Zunehmend schlechte Stimmung
Dass weiterhin alleine entschieden und der Lockdown verlängert wird, begründeten Merkel und die Ministerpräsidenten gestern mit den Mutationen des Sars-CoV-2-Virus, die sie "Mutanten" nennen. Ein Neologismus, den auch die Leitmedien übernommen haben, und der Assoziationen mit Horrorfilmszenarien weckt. Eine andere Begriffsschöpfung ist die von Merkel und vom baden-württembergischen Ministerpräsidenten Winfried Kretschmann verwendete "Öffnungsorgie". Diese Kombination bringt dem Eindruck des Welt-Chefredakteurs Ulf Poschardt nach "Freiheitsverachtung, Lustfeindlichkeit und Autoritätsfetisch zusammen".
Sein Kollege Paul Ronzheimer zweifelt daran, dass die neue Zielgröße 35 bis 7. März erreicht wird, und warnt vor einem "Ewig-Endlos-Lockdown". Damit gibt er eine Stimmung in der Bevölkerung wieder, die auf der gestrigen Pressekonferenz auch Markus Söder ansprach, und die sich unter anderem in Sozialen Medien Bahn bricht. "Bekämpft man noch das Virus oder schon die Familien und Einzelhändler?" heißt es dort beispielsweise.

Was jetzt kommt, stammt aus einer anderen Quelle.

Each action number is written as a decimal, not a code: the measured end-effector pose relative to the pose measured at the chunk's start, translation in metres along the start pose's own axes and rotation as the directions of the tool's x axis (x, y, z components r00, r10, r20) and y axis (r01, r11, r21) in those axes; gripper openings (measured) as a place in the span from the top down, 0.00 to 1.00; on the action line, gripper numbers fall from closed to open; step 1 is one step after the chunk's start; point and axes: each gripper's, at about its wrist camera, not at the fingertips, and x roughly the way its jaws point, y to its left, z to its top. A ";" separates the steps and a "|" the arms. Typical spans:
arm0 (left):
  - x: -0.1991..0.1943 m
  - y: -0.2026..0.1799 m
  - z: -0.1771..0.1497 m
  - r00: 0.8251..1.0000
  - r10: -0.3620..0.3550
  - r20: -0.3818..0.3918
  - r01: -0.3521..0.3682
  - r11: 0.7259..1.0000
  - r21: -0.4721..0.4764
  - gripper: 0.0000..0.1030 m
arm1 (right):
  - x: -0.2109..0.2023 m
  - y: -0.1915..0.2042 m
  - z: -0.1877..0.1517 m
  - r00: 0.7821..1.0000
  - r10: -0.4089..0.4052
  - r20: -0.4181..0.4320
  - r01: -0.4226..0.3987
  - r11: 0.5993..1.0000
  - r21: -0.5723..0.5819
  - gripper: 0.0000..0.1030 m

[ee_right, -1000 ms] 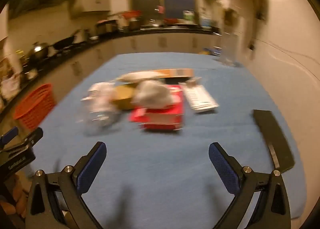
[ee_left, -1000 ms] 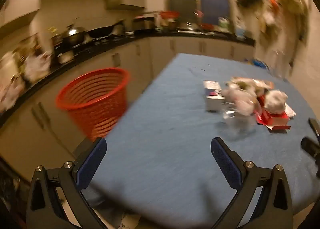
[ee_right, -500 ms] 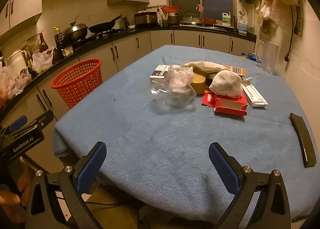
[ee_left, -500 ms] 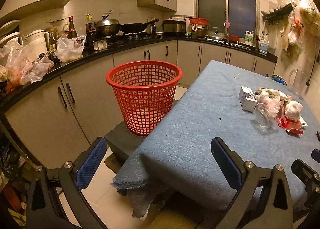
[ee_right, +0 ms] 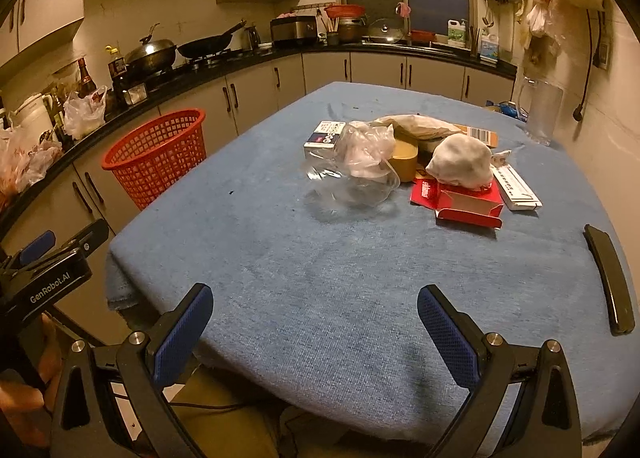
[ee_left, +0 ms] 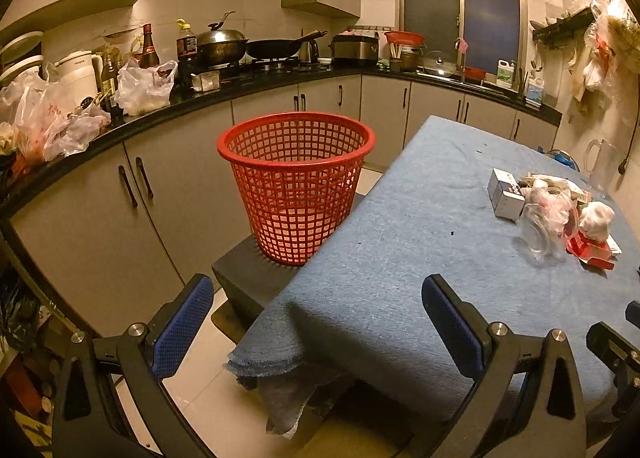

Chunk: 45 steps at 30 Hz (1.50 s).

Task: Collect trash

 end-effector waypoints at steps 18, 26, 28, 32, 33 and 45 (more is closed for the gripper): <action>0.000 0.003 -0.004 1.000 0.004 0.010 -0.004 1.000 0.002 0.00 | 0.001 0.003 -0.001 1.000 0.004 0.004 -0.004 1.000 -0.005 0.00; -0.003 -0.002 -0.006 1.000 0.000 0.013 0.000 1.000 0.018 0.00 | 0.001 0.001 -0.001 1.000 0.009 0.003 -0.009 1.000 -0.002 0.00; -0.003 -0.003 -0.006 1.000 -0.002 0.011 0.001 1.000 0.020 0.00 | 0.000 0.001 -0.001 1.000 0.009 0.003 -0.009 1.000 -0.002 0.00; -0.003 -0.004 -0.006 1.000 -0.003 0.009 0.002 1.000 0.024 0.00 | 0.001 0.001 -0.002 1.000 0.009 0.000 -0.009 1.000 -0.001 0.00; -0.003 -0.004 -0.006 1.000 -0.001 0.009 0.001 1.000 0.027 0.00 | 0.001 0.001 -0.002 1.000 0.010 0.000 -0.010 1.000 0.000 0.00; -0.001 -0.006 -0.006 1.000 0.000 0.002 0.000 1.000 0.031 0.00 | 0.003 -0.002 -0.003 1.000 0.015 -0.008 -0.015 1.000 0.005 0.00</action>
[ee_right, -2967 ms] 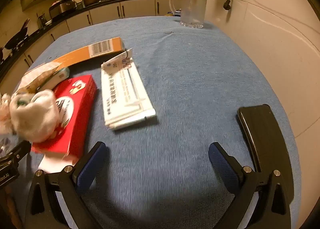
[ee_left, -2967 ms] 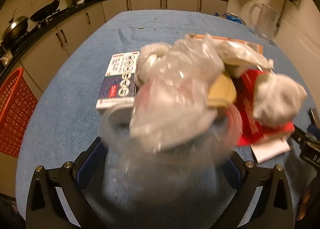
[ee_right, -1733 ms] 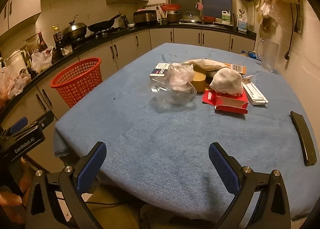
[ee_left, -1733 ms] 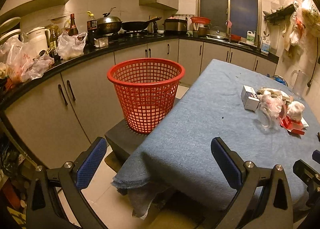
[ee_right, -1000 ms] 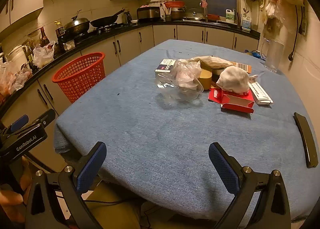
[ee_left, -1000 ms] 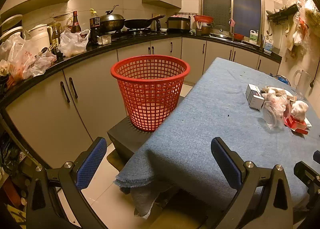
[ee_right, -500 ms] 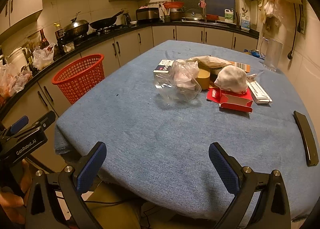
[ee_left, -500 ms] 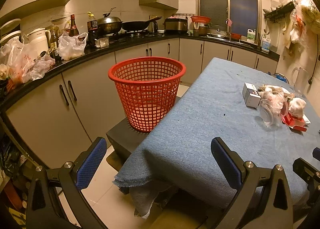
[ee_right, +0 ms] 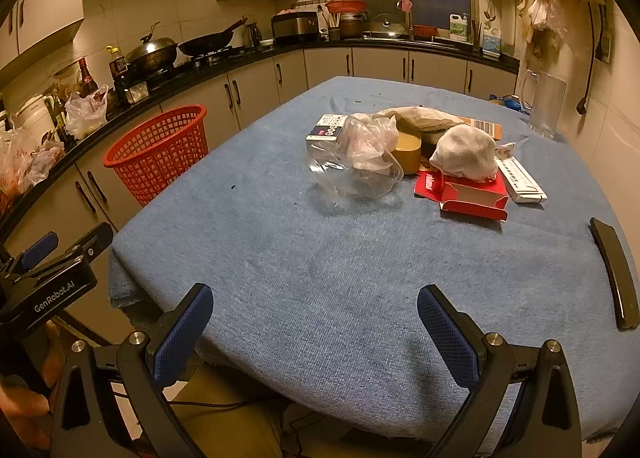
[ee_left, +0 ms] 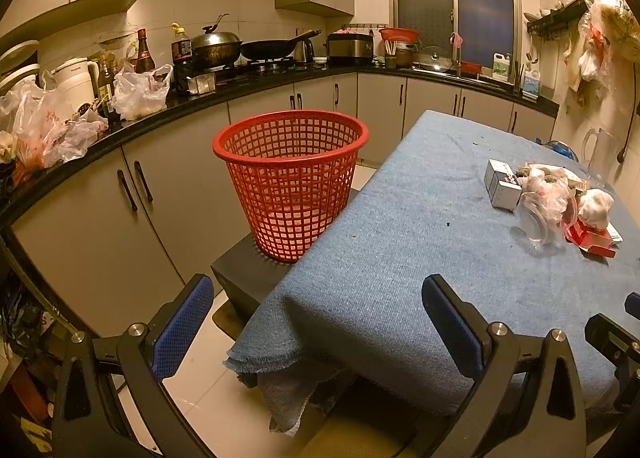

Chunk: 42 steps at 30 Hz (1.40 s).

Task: Collect trash

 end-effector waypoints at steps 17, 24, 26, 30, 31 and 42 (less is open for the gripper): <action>0.012 -0.038 0.036 0.978 -0.203 -0.039 0.206 0.969 0.137 0.00 | -0.005 -0.058 0.019 0.998 -0.055 0.023 0.052 0.994 0.099 0.00; 0.042 -0.080 0.056 0.903 -0.383 -0.196 0.413 0.899 0.144 0.01 | -0.013 -0.113 0.031 0.996 -0.081 0.024 0.076 0.981 0.177 0.00; 0.044 -0.093 0.056 0.893 -0.400 -0.208 0.435 0.886 0.162 0.04 | -0.012 -0.124 0.034 0.998 -0.064 0.016 0.060 0.981 0.184 0.03; 0.049 -0.114 0.061 0.864 -0.444 -0.239 0.490 0.851 0.190 0.16 | -0.007 -0.142 0.042 1.000 -0.028 0.003 0.027 0.982 0.186 0.06; 0.049 -0.118 0.062 0.856 -0.455 -0.245 0.503 0.843 0.192 0.19 | -0.006 -0.145 0.044 1.000 -0.024 0.003 0.023 0.982 0.186 0.06; 0.086 -0.169 0.078 0.762 -0.536 -0.364 0.621 0.764 0.175 0.35 | 0.024 -0.181 0.075 0.997 0.080 0.004 -0.079 0.959 0.271 0.14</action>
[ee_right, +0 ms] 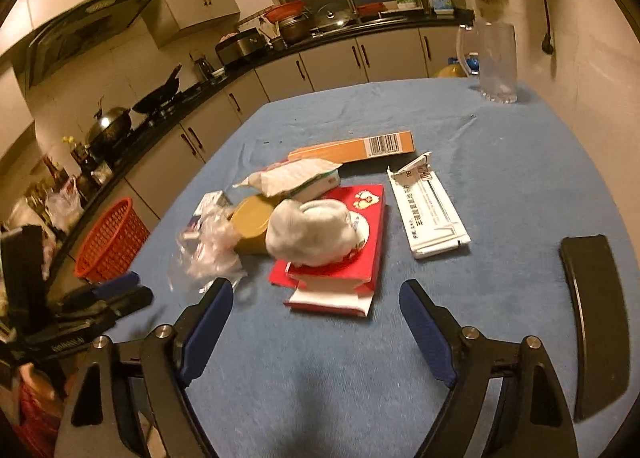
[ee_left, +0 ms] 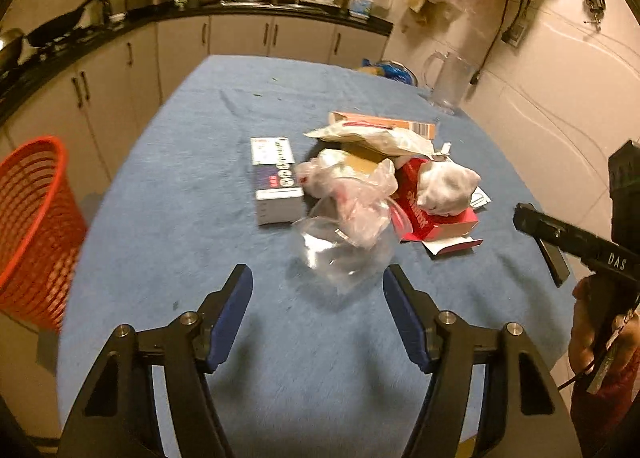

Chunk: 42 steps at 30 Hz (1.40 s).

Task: Collect trash
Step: 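Grasp the clear plastic bag with the left tool while the right tool grasps the white tissue, then carry the plastic bag and tissue over the red wastebasket with both tools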

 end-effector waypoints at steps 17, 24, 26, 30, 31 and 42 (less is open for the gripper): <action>0.057 -0.004 0.025 0.999 -0.032 -0.026 0.031 0.999 -0.043 0.41 | 0.049 -0.009 0.039 1.000 0.012 -0.013 -0.011 0.999 0.036 0.14; 0.049 -0.007 0.020 1.000 -0.017 0.000 0.017 1.000 -0.021 0.44 | 0.067 -0.005 0.040 0.999 0.009 -0.037 -0.009 1.000 0.007 0.40; 0.045 -0.007 0.019 1.000 -0.021 0.010 0.022 1.000 -0.020 0.44 | 0.068 -0.002 0.037 0.999 0.017 -0.046 -0.017 1.000 -0.010 0.52; 0.034 -0.005 0.015 0.999 -0.023 0.030 0.023 0.999 -0.021 0.44 | 0.057 0.006 0.029 1.000 0.005 -0.013 -0.006 0.999 -0.041 0.62; 0.031 -0.004 0.014 0.999 -0.022 0.036 0.023 1.000 -0.021 0.44 | 0.054 0.007 0.027 1.000 0.015 -0.009 -0.015 0.999 -0.037 0.63; -0.005 -0.002 0.008 0.994 0.001 0.106 0.000 1.000 -0.015 0.44 | 0.025 0.025 0.013 0.995 0.087 0.040 -0.086 0.996 -0.034 0.63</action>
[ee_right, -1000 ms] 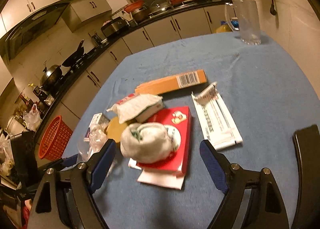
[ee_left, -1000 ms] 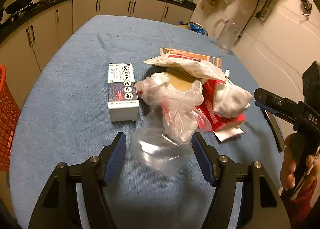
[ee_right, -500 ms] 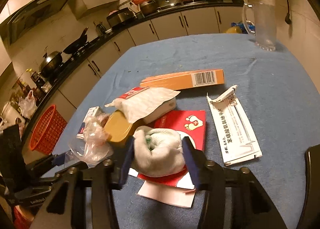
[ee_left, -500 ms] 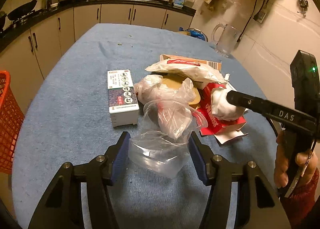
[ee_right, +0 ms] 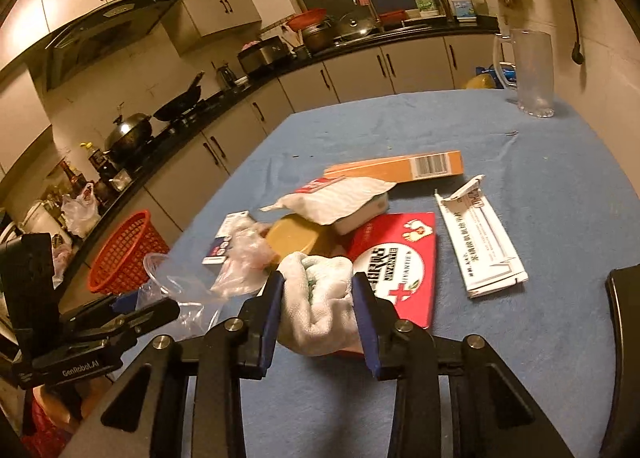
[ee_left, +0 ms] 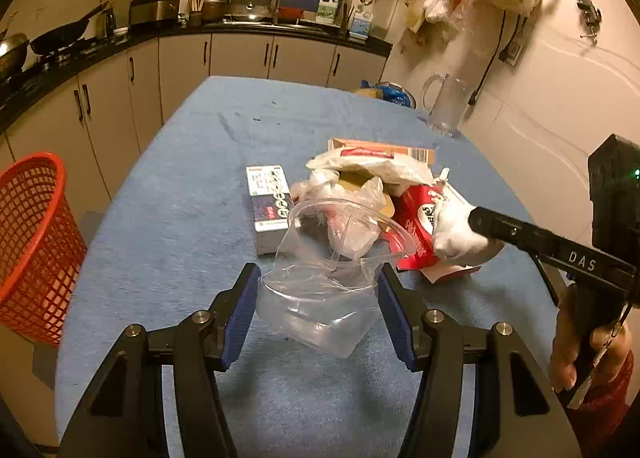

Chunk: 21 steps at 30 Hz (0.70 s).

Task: Collect trash
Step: 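Carry the plastic bag and tissue over the red wastebasket with both tools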

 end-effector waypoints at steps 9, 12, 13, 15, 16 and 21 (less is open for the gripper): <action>-0.021 0.010 -0.003 0.999 0.028 0.027 -0.028 1.000 -0.002 0.44 | 0.001 0.020 -0.002 1.000 0.027 -0.006 -0.027 0.999 -0.019 0.63; -0.026 0.016 -0.003 0.999 0.037 0.033 -0.037 0.999 -0.012 0.44 | 0.004 0.027 -0.003 0.999 0.031 -0.011 -0.031 0.999 -0.030 0.63; -0.028 0.018 -0.003 0.998 0.042 0.039 -0.041 0.999 -0.013 0.44 | 0.005 0.029 -0.003 0.999 0.038 -0.014 -0.039 0.999 -0.027 0.63; -0.032 0.022 -0.003 0.997 0.053 0.048 -0.052 0.999 -0.015 0.44 | 0.006 0.034 -0.002 0.998 0.053 -0.019 -0.053 0.998 -0.027 0.63; -0.035 0.025 -0.002 0.997 0.058 0.052 -0.057 0.998 -0.020 0.44 | 0.006 0.037 -0.002 0.998 0.054 -0.020 -0.055 0.998 -0.033 0.63; -0.046 0.039 -0.001 0.994 0.085 0.070 -0.083 0.996 -0.030 0.44 | 0.011 0.057 0.001 0.997 0.080 -0.024 -0.081 0.995 -0.062 0.63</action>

Um dieser Stimmung etwas entgegenzusetzen, sollen lockdowngeschädigte Unternehmen ab heute Online-Anträge auf jeweils bis zu 100.000 Euro Staatshilfeabschlag für die Monate November bis Februar stellen können. Wegen der Verzögerung dieser Abschlagszahlungen hatte es Medienberichten nach vorher einen "heftigen Wortwechsel" zwischen Bundeswirtschaftsminister Peter Altmaier und dem Unionsfraktionschef Ralph Brinkhaus gegeben. Brinkhaus soll Altmaier dabei Versagen vorgeworfen haben, worauf hin der Merkel-Vertraute die Schuld angeblich Bundesfinanzminister Olaf Scholz zuschob.